[Work order] Return the records below exactly as they are written.

[Stored data]
□ □ □ □ □ □ □

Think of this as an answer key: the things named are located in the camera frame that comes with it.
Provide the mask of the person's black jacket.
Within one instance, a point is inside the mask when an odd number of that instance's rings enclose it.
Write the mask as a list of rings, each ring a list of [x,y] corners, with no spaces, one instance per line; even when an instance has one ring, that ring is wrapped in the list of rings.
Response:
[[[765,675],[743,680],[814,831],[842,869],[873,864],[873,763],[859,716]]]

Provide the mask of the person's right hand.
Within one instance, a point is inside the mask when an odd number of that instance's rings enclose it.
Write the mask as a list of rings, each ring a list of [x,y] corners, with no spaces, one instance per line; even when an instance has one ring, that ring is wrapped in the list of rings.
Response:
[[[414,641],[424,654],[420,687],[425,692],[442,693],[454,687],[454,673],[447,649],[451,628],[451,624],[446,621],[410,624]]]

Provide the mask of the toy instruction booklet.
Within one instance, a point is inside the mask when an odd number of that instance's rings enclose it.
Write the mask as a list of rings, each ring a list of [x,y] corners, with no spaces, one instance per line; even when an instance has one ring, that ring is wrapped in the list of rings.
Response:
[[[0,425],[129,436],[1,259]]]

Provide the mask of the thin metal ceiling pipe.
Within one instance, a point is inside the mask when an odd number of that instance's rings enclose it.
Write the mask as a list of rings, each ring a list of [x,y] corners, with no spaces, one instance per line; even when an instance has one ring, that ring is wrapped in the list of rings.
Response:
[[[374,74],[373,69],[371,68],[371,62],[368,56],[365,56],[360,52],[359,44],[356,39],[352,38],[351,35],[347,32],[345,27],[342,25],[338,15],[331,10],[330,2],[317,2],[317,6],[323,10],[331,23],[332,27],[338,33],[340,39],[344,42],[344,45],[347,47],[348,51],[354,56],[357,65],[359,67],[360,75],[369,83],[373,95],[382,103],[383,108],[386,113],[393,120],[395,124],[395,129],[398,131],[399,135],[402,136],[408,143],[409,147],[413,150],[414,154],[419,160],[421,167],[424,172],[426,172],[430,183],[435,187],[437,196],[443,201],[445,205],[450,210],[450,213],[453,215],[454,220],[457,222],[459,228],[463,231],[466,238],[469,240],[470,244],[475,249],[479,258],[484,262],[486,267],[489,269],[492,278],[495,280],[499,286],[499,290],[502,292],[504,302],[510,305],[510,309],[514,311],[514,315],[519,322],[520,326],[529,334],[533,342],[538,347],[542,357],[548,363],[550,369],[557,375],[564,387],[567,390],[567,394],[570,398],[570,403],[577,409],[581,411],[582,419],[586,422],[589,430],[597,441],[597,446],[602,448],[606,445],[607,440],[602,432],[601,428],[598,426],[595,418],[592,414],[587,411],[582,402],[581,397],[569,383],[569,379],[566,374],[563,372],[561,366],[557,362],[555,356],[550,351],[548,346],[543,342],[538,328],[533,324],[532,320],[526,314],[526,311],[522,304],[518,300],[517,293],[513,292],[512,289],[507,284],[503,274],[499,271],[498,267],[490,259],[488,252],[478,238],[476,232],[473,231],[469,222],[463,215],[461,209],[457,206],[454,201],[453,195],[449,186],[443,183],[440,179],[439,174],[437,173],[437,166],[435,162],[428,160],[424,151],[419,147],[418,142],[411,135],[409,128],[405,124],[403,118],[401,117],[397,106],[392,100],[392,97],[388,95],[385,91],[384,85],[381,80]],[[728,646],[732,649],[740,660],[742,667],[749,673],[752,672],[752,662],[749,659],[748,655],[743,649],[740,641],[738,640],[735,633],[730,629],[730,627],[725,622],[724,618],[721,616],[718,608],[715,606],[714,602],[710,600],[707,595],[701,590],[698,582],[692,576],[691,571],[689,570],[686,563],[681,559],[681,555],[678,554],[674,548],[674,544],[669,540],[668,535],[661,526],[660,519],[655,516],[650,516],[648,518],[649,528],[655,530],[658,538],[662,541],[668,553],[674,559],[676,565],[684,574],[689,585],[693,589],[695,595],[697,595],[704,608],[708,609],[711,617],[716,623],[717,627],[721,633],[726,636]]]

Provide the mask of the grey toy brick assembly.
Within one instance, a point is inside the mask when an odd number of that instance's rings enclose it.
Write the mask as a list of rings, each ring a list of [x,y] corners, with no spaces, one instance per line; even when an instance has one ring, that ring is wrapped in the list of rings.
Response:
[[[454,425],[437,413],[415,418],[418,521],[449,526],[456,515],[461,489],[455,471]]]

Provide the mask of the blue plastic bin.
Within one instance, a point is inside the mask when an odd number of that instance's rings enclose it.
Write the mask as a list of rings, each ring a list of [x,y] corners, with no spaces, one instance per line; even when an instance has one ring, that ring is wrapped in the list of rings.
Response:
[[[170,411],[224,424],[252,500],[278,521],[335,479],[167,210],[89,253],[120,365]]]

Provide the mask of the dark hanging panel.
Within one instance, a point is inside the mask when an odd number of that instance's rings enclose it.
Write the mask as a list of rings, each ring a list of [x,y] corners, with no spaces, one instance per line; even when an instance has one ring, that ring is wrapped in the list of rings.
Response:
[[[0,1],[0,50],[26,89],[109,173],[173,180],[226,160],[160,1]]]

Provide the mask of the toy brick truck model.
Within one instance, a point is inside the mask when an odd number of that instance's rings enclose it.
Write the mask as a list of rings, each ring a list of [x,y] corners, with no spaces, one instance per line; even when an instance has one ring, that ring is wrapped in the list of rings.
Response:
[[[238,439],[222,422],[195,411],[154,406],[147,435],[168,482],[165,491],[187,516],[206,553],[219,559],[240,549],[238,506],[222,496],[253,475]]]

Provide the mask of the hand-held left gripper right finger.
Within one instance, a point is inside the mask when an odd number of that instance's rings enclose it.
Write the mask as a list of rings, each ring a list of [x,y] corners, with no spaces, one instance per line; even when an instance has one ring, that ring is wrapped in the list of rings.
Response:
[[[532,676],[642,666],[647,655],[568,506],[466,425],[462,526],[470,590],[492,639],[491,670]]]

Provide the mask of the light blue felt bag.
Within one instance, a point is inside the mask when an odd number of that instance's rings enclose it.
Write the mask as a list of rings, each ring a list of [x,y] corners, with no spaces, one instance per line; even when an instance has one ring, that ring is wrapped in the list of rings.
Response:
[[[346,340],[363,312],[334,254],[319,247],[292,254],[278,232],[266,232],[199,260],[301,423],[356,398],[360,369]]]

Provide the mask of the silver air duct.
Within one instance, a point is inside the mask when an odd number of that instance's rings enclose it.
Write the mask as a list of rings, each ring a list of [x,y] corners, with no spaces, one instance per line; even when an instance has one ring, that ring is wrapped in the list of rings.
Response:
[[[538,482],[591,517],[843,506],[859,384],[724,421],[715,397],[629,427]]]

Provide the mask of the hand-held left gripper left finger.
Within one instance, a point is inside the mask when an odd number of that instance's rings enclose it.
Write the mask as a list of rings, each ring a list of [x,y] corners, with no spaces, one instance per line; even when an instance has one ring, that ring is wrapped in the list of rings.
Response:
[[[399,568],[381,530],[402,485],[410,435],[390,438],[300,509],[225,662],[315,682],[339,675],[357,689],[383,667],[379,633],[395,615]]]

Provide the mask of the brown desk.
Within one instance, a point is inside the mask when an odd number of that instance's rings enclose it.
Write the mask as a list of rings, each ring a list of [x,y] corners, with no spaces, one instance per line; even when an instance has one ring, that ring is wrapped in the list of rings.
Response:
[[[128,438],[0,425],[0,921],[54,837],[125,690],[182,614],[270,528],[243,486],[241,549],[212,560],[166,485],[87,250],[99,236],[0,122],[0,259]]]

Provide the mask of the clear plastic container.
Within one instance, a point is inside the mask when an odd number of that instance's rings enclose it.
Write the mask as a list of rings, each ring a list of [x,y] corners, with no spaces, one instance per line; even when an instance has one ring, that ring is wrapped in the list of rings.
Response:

□ □ □ □ □ □ □

[Response]
Think of this as an answer key: the things named are located in the camera frame that comes with it.
Provide the mask of the person's black jacket.
Within one instance, a point is inside the mask when an odd number of that instance's rings enclose it.
Write the mask as a list of rings, each ring a list of [x,y] corners, with no spaces, one instance per line; even when an instance has one ring, that ring is wrapped in the list of rings.
Response:
[[[765,675],[743,680],[814,831],[842,869],[873,864],[873,763],[859,716]]]

Provide the mask of the person's right hand.
Within one instance, a point is inside the mask when an odd number of that instance's rings enclose it.
Write the mask as a list of rings, each ring a list of [x,y] corners, with no spaces, one instance per line; even when an instance has one ring, that ring is wrapped in the list of rings.
Response:
[[[414,641],[424,654],[420,687],[425,692],[442,693],[454,687],[454,673],[447,649],[451,628],[451,624],[446,621],[410,624]]]

Provide the mask of the toy instruction booklet.
Within one instance, a point is inside the mask when an odd number of that instance's rings enclose it.
Write the mask as a list of rings, each ring a list of [x,y] corners, with no spaces, one instance per line; even when an instance has one ring, that ring is wrapped in the list of rings.
Response:
[[[0,425],[129,436],[1,259]]]

Provide the mask of the thin metal ceiling pipe.
Within one instance, a point is inside the mask when an odd number of that instance's rings enclose it.
Write the mask as a list of rings, each ring a list of [x,y] corners, with no spaces, one instance per line; even when an instance has one ring, that ring is wrapped in the list of rings.
Response:
[[[374,74],[373,69],[371,68],[371,62],[368,56],[365,56],[360,52],[359,44],[356,39],[352,38],[351,35],[347,32],[345,27],[342,25],[338,15],[331,10],[330,2],[317,2],[317,6],[323,10],[331,23],[332,27],[338,33],[340,39],[344,42],[344,45],[347,47],[348,51],[354,56],[357,65],[359,67],[360,75],[369,83],[373,95],[382,103],[383,108],[386,113],[393,120],[395,124],[395,129],[398,131],[399,135],[402,136],[408,143],[409,147],[413,150],[414,154],[419,160],[421,167],[424,172],[426,172],[430,183],[435,187],[437,196],[443,201],[445,205],[450,210],[450,213],[453,215],[454,220],[457,222],[459,228],[463,231],[466,238],[469,240],[470,244],[475,249],[479,258],[484,262],[486,267],[489,269],[492,278],[495,280],[499,286],[499,290],[502,292],[504,302],[510,305],[510,309],[514,311],[514,315],[519,322],[520,326],[529,334],[533,342],[538,347],[542,357],[548,363],[550,369],[557,375],[564,387],[567,390],[567,394],[570,398],[570,403],[577,409],[581,411],[582,419],[586,422],[589,430],[597,441],[597,446],[602,448],[606,445],[607,440],[602,432],[601,428],[598,426],[595,418],[592,414],[587,411],[582,402],[581,397],[569,383],[569,379],[566,374],[563,372],[561,366],[557,362],[555,356],[550,351],[548,346],[543,342],[538,328],[533,324],[532,320],[526,314],[526,311],[522,304],[518,300],[517,293],[513,292],[512,289],[507,284],[503,274],[499,271],[498,267],[490,259],[488,252],[478,238],[476,232],[473,231],[469,222],[463,215],[461,209],[457,206],[454,201],[453,195],[449,186],[443,183],[440,179],[439,174],[437,173],[437,166],[435,162],[428,160],[424,151],[419,147],[418,142],[411,135],[409,128],[405,124],[403,118],[401,117],[397,106],[392,100],[392,97],[388,95],[385,91],[384,85],[381,80]],[[728,646],[732,649],[740,660],[742,667],[749,673],[752,672],[752,662],[749,659],[748,655],[743,649],[740,641],[738,640],[735,633],[730,629],[730,627],[725,622],[724,618],[721,616],[718,608],[715,606],[714,602],[710,600],[707,595],[701,590],[698,582],[692,576],[691,571],[689,570],[686,563],[681,559],[681,555],[678,554],[674,548],[674,544],[669,540],[668,535],[661,526],[660,519],[655,516],[650,516],[648,518],[649,528],[655,530],[658,538],[662,541],[668,553],[674,559],[676,565],[684,574],[689,585],[693,589],[695,595],[697,595],[704,608],[708,609],[711,617],[716,623],[717,627],[721,633],[726,636]]]

Provide the mask of the grey toy brick assembly.
Within one instance, a point is inside the mask when an odd number of that instance's rings enclose it.
Write the mask as a list of rings, each ring a list of [x,y] corners, with no spaces, one instance per line; even when an instance has one ring, that ring is wrapped in the list of rings.
Response:
[[[454,425],[437,413],[415,418],[418,521],[449,526],[456,515],[461,489],[455,471]]]

Provide the mask of the blue plastic bin.
Within one instance, a point is inside the mask when an odd number of that instance's rings enclose it.
Write the mask as a list of rings, each ring a list of [x,y] corners, with no spaces, one instance per line; even when an instance has one ring, that ring is wrapped in the list of rings.
Response:
[[[170,411],[224,424],[252,500],[278,521],[335,479],[167,210],[89,253],[120,365]]]

Provide the mask of the dark hanging panel.
Within one instance, a point is inside the mask when an odd number of that instance's rings enclose it.
Write the mask as a list of rings, each ring a list of [x,y] corners, with no spaces, one instance per line; even when an instance has one ring, that ring is wrapped in the list of rings.
Response:
[[[0,1],[0,50],[26,89],[109,173],[173,180],[226,160],[160,1]]]

Provide the mask of the toy brick truck model.
Within one instance, a point is inside the mask when an odd number of that instance's rings enclose it.
Write the mask as a list of rings, each ring a list of [x,y] corners, with no spaces, one instance per line; even when an instance has one ring, that ring is wrapped in the list of rings.
Response:
[[[238,439],[222,422],[195,411],[154,406],[147,435],[168,482],[165,491],[187,516],[206,553],[219,559],[240,549],[238,506],[222,496],[253,475]]]

Provide the mask of the hand-held left gripper right finger.
Within one instance, a point is inside the mask when an odd number of that instance's rings enclose it.
Write the mask as a list of rings, each ring a list of [x,y] corners, with no spaces, one instance per line; even when an instance has one ring, that ring is wrapped in the list of rings.
Response:
[[[532,676],[642,666],[647,655],[568,506],[466,425],[462,526],[470,590],[492,639],[491,670]]]

Provide the mask of the light blue felt bag.
Within one instance, a point is inside the mask when an odd number of that instance's rings enclose it.
Write the mask as a list of rings, each ring a list of [x,y] corners, with no spaces, one instance per line; even when an instance has one ring, that ring is wrapped in the list of rings.
Response:
[[[346,340],[363,312],[334,254],[319,247],[292,254],[278,232],[266,232],[199,260],[301,423],[356,398],[360,369]]]

Provide the mask of the silver air duct.
Within one instance, a point is inside the mask when an odd number of that instance's rings enclose it.
Write the mask as a list of rings, each ring a list of [x,y] corners, with no spaces, one instance per line; even when an instance has one ring, that ring is wrapped in the list of rings.
Response:
[[[538,482],[591,517],[843,506],[859,384],[724,421],[715,397],[629,427]]]

Provide the mask of the hand-held left gripper left finger.
Within one instance, a point is inside the mask when an odd number of that instance's rings enclose it.
Write the mask as a list of rings, each ring a list of [x,y] corners, with no spaces, one instance per line; even when an instance has one ring, that ring is wrapped in the list of rings.
Response:
[[[399,568],[381,530],[402,485],[410,435],[390,438],[300,509],[225,662],[315,682],[339,675],[357,689],[383,667],[379,633],[395,615]]]

Provide the mask of the brown desk.
Within one instance, a point is inside the mask when an odd number of that instance's rings enclose it.
Write the mask as a list of rings, each ring a list of [x,y] corners, with no spaces, one instance per line; even when an instance has one ring, that ring is wrapped in the list of rings.
Response:
[[[128,438],[0,425],[0,921],[54,837],[125,690],[182,614],[270,528],[243,486],[241,549],[212,560],[166,485],[87,250],[99,236],[0,122],[0,259]]]

Provide the mask of the clear plastic container.
Within one instance, a point is inside the mask when an odd number of that instance's rings enclose it.
Write the mask as a list of rings, each ring a list of [x,y] corners, with no spaces, one instance per line; even when an instance has one ring, that ring is wrapped in the list of rings.
Response:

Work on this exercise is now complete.